# My qS is s***e...



## rustyintegrale (Oct 1, 2006)

I hate it. Poor handling compared with my roadster and it has less power.

Piece of shit but it looks good!


----------



## Duggy (May 17, 2005)

Time for some mods methinks ;-)

John


----------



## conlechi (May 6, 2006)

Mod it up Rich


----------



## rustyintegrale (Oct 1, 2006)

conlechi said:


> Mod it up Rich


No, fuck it. Gonna go for an Alfa 4C. My time has come.

Italy will be my next home.


----------



## vanp (Feb 16, 2014)

I'd love an Alfa 4c - supercar performance for a fraction of the price. They sound and look epic, get great mpg when you want to and handle better than 99% of cars on the road!
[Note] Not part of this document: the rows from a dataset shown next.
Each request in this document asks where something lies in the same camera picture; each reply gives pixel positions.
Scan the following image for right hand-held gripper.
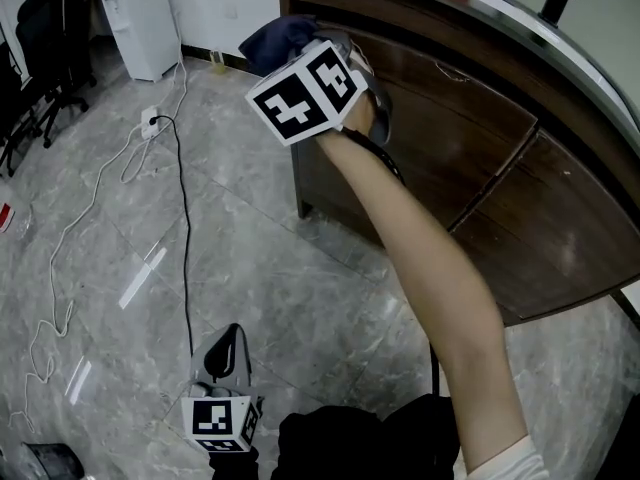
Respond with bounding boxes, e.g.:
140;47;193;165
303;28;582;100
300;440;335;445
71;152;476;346
244;28;394;148

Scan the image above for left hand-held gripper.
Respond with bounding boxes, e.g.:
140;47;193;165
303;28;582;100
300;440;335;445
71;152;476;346
180;322;265;454

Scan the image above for dark blue cloth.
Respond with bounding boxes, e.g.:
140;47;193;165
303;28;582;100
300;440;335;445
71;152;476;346
238;15;322;77

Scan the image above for dark wooden vanity cabinet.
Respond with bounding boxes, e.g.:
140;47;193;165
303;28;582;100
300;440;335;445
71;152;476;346
277;0;640;327

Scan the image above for person's left forearm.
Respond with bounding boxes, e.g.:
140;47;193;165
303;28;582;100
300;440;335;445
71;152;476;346
208;446;262;480

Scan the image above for person's right forearm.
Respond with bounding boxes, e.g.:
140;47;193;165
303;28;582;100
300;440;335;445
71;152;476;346
314;126;532;475

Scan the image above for person's right hand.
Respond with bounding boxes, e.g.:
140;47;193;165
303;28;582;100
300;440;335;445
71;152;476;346
343;42;378;136

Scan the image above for person's black trousers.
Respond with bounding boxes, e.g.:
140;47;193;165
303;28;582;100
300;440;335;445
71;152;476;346
269;392;462;480

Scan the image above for white water dispenser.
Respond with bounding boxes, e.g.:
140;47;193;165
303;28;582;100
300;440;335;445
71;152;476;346
97;0;182;84

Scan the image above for black mesh bin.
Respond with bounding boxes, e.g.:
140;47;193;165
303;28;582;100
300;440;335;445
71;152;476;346
22;441;84;480

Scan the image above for white power strip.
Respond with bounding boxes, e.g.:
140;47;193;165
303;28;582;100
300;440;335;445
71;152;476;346
140;106;163;141

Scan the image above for black office chair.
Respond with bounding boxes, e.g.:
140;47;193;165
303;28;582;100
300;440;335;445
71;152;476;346
0;42;42;177
14;0;99;150

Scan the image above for person's white printed shirt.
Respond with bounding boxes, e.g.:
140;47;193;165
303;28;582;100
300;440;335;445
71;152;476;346
464;435;551;480

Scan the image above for black power cable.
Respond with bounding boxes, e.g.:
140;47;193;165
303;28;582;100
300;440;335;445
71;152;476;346
149;114;197;358

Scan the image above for white power cable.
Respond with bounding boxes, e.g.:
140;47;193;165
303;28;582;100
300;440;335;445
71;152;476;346
7;12;189;435

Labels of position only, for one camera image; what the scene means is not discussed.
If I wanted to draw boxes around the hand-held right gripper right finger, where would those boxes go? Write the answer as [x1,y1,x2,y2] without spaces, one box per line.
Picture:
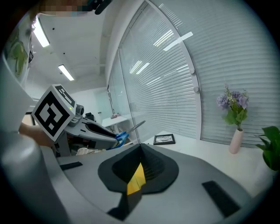
[121,143,252,224]

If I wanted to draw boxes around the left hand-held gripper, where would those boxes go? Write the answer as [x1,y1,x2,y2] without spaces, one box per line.
[31,84,119,157]

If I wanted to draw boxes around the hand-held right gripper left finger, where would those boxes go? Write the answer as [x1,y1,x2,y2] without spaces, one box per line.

If you get a chance to get one, go for it!


----------



## 3TT3 (Aug 30, 2014)

Integrale was the "fast car "," weapon of choice" back in the 90's yeh?
Dunno where it is now.
4c engine (I think?) is similar output to a qs?.Weight of course is a consideration (you think :lol: ).
I had one of these (cya mr 350z  heh guy probly got all embarrassed to see an ax in rear view mirror)





I wouldnt say no! but even in the UK,what would be the price diff compared to the qs ?


----------



## Roller Skate (May 18, 2015)

Tough choice. Modern Classic V Modern Regret.

Hope you know a good auto electrician. :lol:


----------



## richbmw (Jun 2, 2015)

suprisingly i liked it


----------